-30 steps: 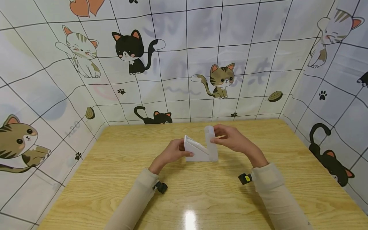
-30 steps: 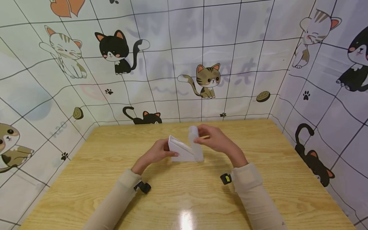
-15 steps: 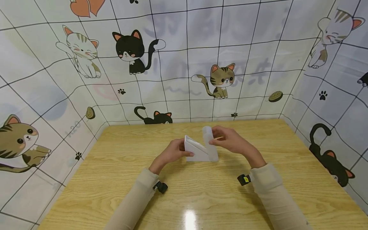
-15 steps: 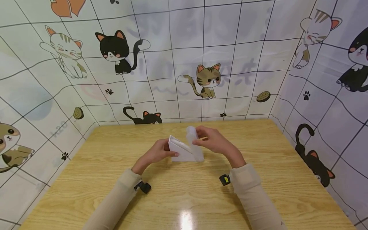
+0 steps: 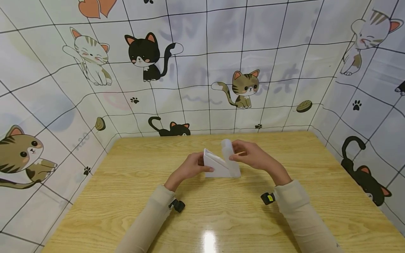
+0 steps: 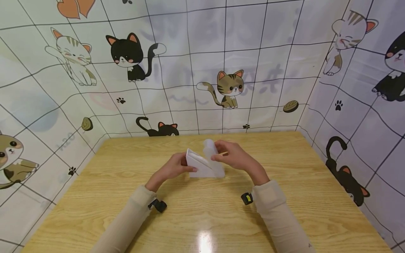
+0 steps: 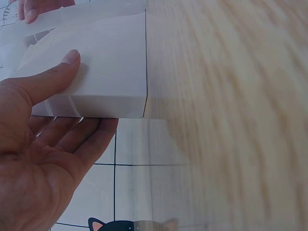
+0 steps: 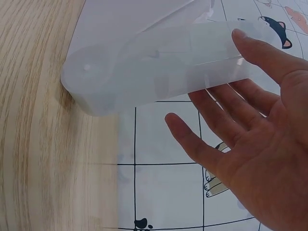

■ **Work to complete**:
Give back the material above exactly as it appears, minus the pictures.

■ **Task result**:
-30 steps: 
-30 steps: 
-15 steps: 
-15 steps: 
+0 steps: 
+0 steps: 
+0 steps: 
+0 steps: 

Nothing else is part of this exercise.